Takeaway: The NFL will likely appeal the district court’s decision. For now, the AP case shows that it is possible to vacate arbitration awards, even though it is often difficult to do so.
At-will employment is a bedrock concept – an employee can be discharged without proof of cause. The principle exists at all employment levels, from rookie to veteran, from entry-level clerical to senior executive. The common exception is when at-will employment is altered by a contract with just cause employment provisions, such as a collective bargaining agreement or an executive compensation agreement. But employers also need to be aware of the limitations that result from the fiduciary obligations between partners or shareholder-employees.
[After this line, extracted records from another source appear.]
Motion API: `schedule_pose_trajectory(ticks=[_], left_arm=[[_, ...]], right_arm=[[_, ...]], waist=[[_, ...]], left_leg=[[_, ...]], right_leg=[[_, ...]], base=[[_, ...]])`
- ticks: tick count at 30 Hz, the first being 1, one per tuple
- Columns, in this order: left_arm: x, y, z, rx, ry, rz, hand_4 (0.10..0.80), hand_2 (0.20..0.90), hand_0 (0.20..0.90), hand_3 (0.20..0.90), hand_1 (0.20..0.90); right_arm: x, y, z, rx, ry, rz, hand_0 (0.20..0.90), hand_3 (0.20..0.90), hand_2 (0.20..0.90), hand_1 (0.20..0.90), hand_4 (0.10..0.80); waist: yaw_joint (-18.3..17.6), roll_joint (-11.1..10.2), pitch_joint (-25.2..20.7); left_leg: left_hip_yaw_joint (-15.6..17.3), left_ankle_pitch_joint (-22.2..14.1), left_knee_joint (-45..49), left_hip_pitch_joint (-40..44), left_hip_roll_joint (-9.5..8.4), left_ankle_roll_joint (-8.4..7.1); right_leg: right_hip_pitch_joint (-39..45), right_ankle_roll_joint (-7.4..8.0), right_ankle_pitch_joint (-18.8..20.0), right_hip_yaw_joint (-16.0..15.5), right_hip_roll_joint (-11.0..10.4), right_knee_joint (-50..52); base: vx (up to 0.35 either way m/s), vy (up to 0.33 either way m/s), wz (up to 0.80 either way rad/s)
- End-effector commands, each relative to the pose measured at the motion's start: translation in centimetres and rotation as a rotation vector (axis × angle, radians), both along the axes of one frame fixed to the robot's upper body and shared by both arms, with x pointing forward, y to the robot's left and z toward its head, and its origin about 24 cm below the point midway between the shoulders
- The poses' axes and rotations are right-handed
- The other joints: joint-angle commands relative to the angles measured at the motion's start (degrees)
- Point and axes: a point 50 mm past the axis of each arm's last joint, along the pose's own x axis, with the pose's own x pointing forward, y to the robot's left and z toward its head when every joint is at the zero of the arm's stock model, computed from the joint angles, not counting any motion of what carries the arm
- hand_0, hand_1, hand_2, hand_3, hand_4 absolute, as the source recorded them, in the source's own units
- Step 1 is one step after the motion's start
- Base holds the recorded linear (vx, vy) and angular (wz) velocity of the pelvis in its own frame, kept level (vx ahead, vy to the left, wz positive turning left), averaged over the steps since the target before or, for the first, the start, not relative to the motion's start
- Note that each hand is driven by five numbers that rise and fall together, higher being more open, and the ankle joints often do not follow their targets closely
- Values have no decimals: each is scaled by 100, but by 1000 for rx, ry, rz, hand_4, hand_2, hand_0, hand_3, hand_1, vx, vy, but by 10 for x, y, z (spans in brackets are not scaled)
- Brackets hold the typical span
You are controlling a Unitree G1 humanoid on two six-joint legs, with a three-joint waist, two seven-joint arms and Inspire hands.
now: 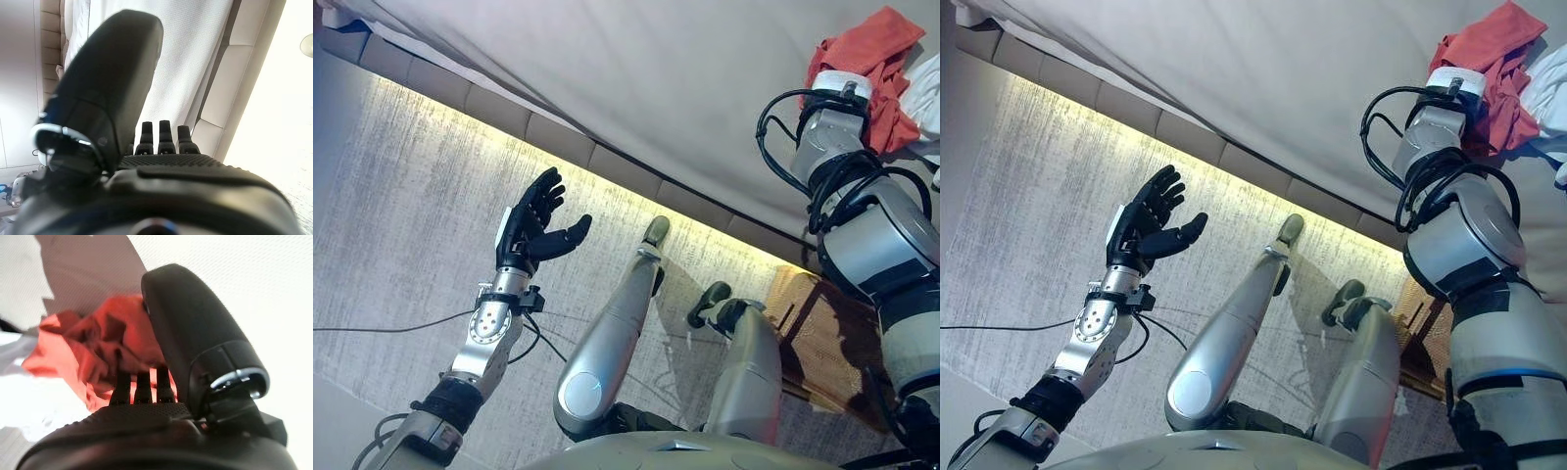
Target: Pick up the clothes from the bed and place them into the basket
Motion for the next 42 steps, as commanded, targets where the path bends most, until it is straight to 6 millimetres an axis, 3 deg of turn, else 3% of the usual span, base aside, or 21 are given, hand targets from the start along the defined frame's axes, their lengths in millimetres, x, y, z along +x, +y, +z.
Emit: schedule_pose_trajectory(ticks=[1, 7, 14, 20, 21, 26, 33, 42], left_arm=[[-7, -1, 34, -56, -192, -33, 800, 900, 900, 900, 900], [-7, 5, 37, -64, -206, -13, 800, 900, 900, 900, 900], [1, 0, 39, -69, -200, 8, 800, 900, 900, 900, 900], [5, -9, 34, -76, -184, 4, 800, 900, 900, 900, 900], [5, -11, 34, -75, -179, -2, 800, 900, 900, 900, 900], [4, -16, 19, -56, -123, -17, 800, 900, 900, 900, 900], [-4, -17, -20, -51, 48, -22, 800, 900, 900, 900, 900], [-6, -16, -45, 26, 192, -35, 800, 900, 900, 900, 900]], right_arm=[[-25, -52, 58, -217, -138, -155, 300, 200, 300, 300, 100], [-21, -47, 62, -206, -306, 32, 300, 200, 300, 300, 100], [-26, -39, 74, 134, -726, 260, 300, 200, 300, 300, 100], [-36, -37, 102, 392, -960, 389, 300, 200, 300, 300, 100], [-38, -38, 105, 434, -986, 407, 300, 200, 300, 300, 100], [-44, -43, 113, 532, -1013, 460, 300, 200, 300, 300, 100], [-57, -47, 131, 549, -1041, 503, 300, 200, 300, 300, 100], [-78, -60, 159, 475, -1081, 500, 300, 200, 300, 300, 100]], waist=[[-74, 411, -184], [-218, 246, -184], [-510, -10, -189], [-630, -221, -650], [-668, -267, -755], [-816, -464, -1163], [-1145, -725, -1955], [-1643, -767, -2522]], left_leg=[[139, -1329, 1221, 220, 27, 626], [191, -1298, 895, 722, 111, 582], [266, -1253, 208, 1768, 266, 520], [217, -1221, -505, 2564, 408, 439], [222, -1058, -691, 2651, 425, 433], [282, -978, -1302, 3350, 577, 351], [522, -788, -2238, 4317, 772, 249], [860, -516, -3236, 4956, 994, 147]], right_leg=[[203, -281, 325, -466, 360, -95], [734, -248, 411, -468, 415, -478], [1766, -156, 545, -400, 456, -1243], [2654, -106, 688, -447, 542, -2194], [2792, -142, 850, -509, 562, -2465], [3495, -104, 968, -471, 692, -3195], [4337, 54, 1242, -273, 894, -4217], [4622, 303, 1729, 262, 1005, -5054]], base=[[-16, 11, -6], [-17, 12, -10], [5, 28, -23], [19, -6, -14], [-4, -15, -24], [74, -21, -3], [118, -23, -13], [23, -19, -22]])
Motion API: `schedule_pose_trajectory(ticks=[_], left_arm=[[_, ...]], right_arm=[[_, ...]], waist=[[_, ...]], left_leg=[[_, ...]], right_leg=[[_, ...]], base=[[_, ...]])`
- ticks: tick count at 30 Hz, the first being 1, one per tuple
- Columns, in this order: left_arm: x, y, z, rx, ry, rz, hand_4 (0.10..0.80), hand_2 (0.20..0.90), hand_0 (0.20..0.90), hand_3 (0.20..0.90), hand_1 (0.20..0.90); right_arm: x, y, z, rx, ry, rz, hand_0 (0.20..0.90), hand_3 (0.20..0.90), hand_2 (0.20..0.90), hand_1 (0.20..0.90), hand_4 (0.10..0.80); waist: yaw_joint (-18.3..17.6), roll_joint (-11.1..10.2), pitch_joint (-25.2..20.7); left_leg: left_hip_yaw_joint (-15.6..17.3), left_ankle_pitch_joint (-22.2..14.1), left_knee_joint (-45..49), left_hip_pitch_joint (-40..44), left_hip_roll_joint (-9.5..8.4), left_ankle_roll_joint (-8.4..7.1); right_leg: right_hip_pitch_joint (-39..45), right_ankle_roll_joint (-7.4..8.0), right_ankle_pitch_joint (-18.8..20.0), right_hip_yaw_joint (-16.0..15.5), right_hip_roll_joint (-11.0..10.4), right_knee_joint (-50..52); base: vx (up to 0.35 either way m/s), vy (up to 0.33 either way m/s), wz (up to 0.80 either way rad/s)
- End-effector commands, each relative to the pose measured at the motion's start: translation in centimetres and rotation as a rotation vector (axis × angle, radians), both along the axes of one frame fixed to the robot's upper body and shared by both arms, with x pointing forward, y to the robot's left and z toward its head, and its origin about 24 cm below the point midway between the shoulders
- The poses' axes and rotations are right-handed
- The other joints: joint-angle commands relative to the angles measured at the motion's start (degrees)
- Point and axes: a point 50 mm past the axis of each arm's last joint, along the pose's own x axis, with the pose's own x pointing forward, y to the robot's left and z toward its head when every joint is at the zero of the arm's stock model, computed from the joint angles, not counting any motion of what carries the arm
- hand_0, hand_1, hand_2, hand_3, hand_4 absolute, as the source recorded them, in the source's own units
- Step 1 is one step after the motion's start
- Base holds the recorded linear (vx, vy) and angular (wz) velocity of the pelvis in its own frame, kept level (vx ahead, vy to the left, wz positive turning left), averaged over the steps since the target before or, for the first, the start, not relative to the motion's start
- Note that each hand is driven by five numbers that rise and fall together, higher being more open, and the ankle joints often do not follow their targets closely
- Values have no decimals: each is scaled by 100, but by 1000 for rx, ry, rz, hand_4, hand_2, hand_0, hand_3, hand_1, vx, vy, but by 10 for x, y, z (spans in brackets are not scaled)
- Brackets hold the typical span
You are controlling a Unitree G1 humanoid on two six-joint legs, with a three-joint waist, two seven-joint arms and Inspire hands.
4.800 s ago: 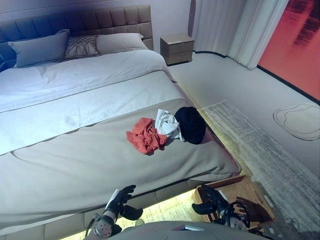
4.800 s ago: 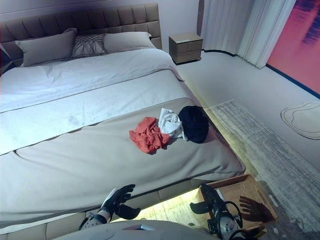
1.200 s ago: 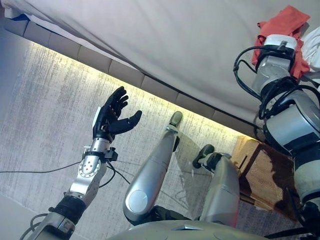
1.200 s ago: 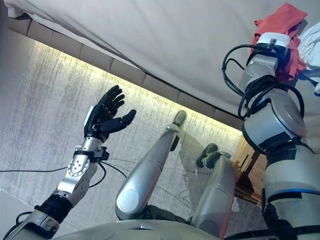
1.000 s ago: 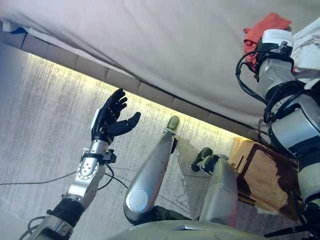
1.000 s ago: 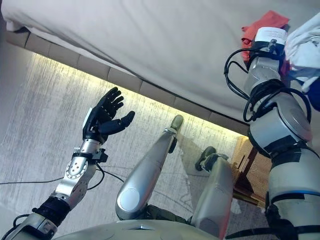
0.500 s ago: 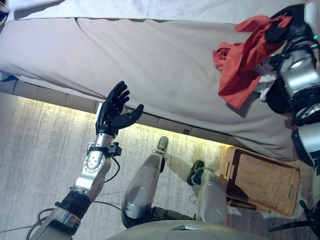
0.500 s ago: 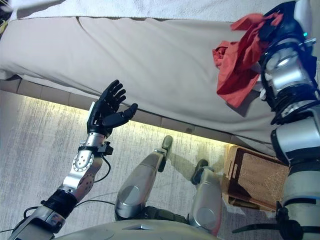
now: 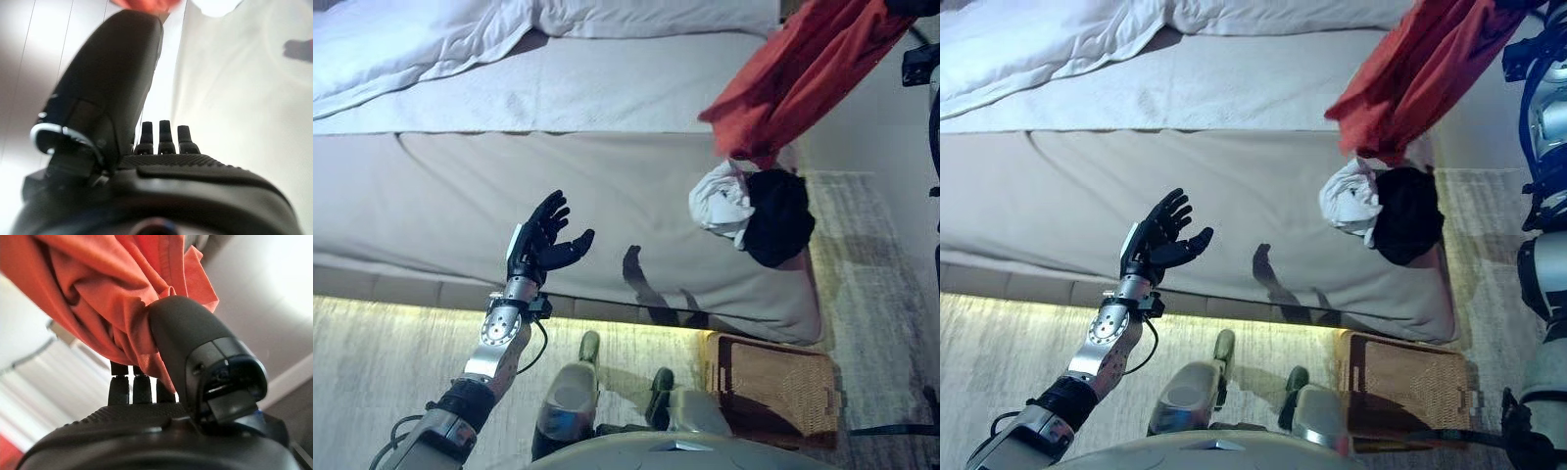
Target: Pick up the clothes from the bed and place them into the basket
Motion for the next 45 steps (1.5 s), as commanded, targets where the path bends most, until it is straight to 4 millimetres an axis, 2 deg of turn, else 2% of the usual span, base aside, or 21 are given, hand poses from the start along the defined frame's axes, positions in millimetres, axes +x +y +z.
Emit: schedule_pose_trajectory(ticks=[1, 5, 10, 16, 19, 21, 23, 27, 30, 35, 40, 45], left_arm=[[-13, -10, -14, 43, 21, -58, 800, 900, 900, 900, 900], [-11, -7, -20, 63, 60, -47, 800, 900, 900, 900, 900], [-13, -6, -24, 78, 72, -56, 800, 900, 900, 900, 900], [-8, -5, -25, 107, 73, -40, 800, 900, 900, 900, 900], [-2, -4, -23, 122, 70, -30, 800, 900, 900, 900, 900], [2, -5, -23, 131, 75, -18, 800, 900, 900, 900, 900], [6, -5, -24, 136, 90, -12, 800, 900, 900, 900, 900], [14, -7, -24, 148, 106, -15, 800, 900, 900, 900, 900], [20, -14, -21, 155, 110, -19, 800, 900, 900, 900, 900], [23, -25, -22, 168, 119, -44, 800, 900, 900, 900, 900], [20, -27, -24, 163, 132, -55, 800, 900, 900, 900, 900], [17, -26, -28, 156, 143, -58, 800, 900, 900, 900, 900]], right_arm=[[-26, -1, 44, -129, -147, -18, 300, 200, 300, 300, 100], [-45, -14, 64, -140, -190, -68, 300, 200, 300, 300, 100], [-62, -22, 79, -141, -238, -123, 300, 200, 300, 300, 100], [-64, -28, 72, -125, -192, -130, 300, 200, 300, 300, 100], [-57, -34, 49, -87, -111, -90, 300, 200, 300, 300, 100], [-46, -37, 11, -44, 2, -24, 300, 200, 300, 300, 100], [-40, -42, -21, 9, 75, 28, 300, 200, 300, 300, 100], [-34, -47, -99, 119, 231, 89, 300, 200, 300, 300, 100], [-32, -44, -142, 172, 311, 105, 300, 200, 300, 300, 100], [-30, -42, -175, 225, 386, 104, 300, 200, 300, 300, 100], [-29, -40, -189, 250, 423, 109, 300, 200, 300, 300, 100], [-27, -26, -211, 262, 462, 131, 300, 200, 300, 300, 100]], waist=[[-408, 15, -1584], [-660, 39, -1753], [-886, 38, -1839], [-1153, 37, -1841], [-1327, 52, -1805], [-1525, 75, -1759], [-1644, 85, -1719], [-1841, 106, -1679], [-1927, 132, -1610], [-1983, 205, -1473], [-1998, 305, -1404], [-2050, 386, -1380]], left_leg=[[160, -859, 117, -7, 226, -172], [270, -767, -243, 150, 270, -224], [406, -764, -391, 244, 283, -254], [683, -836, -396, 333, 331, -252], [822, -897, -347, 363, 353, -231], [953, -936, -304, 417, 376, -194], [1027, -962, -308, 483, 382, -170], [1224, -1021, -320, 618, 390, -121], [1362, -1085, -201, 584, 415, -106], [1534, -1153, -75, 495, 413, -85], [1592, -1191, -24, 453, 388, -101], [1657, -1229, 22, 450, 379, -110]], right_leg=[[-351, -126, 198, 245, 176, -204], [-323, -59, 325, 485, 254, -461], [-324, -4, 440, 701, 287, -654], [-385, 50, 534, 971, 318, -748], [-454, 58, 516, 1153, 364, -669], [-491, 54, 513, 1327, 410, -616], [-480, 58, 528, 1430, 434, -608], [-491, 88, 561, 1615, 469, -584], [-629, 105, 585, 1689, 473, -491], [-787, 113, 613, 1708, 473, -441], [-852, 125, 635, 1696, 445, -453], [-923, 131, 660, 1705, 438, -449]], base=[[12, -22, -38], [8, -24, -33], [-10, -18, -25], [-48, -2, -26], [-68, 30, -32], [-69, 49, -32], [-26, 38, -26], [7, 4, -29], [-26, -38, -29], [-28, -40, -25], [4, -27, -12], [20, -18, -10]])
Under the common law of many states, including Minnesota, partners or shareholders of a closely-held corporation owe each other a duty of good faith and fair dealing. Minnesota courts have held that partners or shareholders of a closely-held corporation may not contract to change their relationship to each another in a manner that will “destroy its fiduciary character.” Appletree Square I Limited Partnership v. Investmark, Inc., 494 N.W.2d 889, 893 (Minn. Ct. App. 1993). In a closely-held corporation, shareholder-employees may have a reasonable expectation of continued employment and termination only for cause. This legal concept is different from basic employment law wrongful termination – it is the more arcane concept of employment-based shareholder oppression. It captures the idea of protecting a shareholder’s investment and reasonable expectation in ongoing employment in a closely-held corporation. It is a complex doctrine with its own exceptions, but one clearly recognized by the courts. See, e.g., Gunderson v. Alliance Computer Professionals, 628 N.W.2d 173, 192 (Minn. Ct. App. 2001).
Takeaway: When dealing with a shareholder-employee, the concept of at-will employment and its basic contractual exceptions may not be sufficient to fully appreciate all legal rights involved in a termination. Employment-based shareholder oppression is a living legal principle that, while found deep in the pages of the common law, can control the outcomes and resolutions of important employment termination matters. Good legal counsel will be an important guide to this employment concept that goes beyond the at-will doctrine.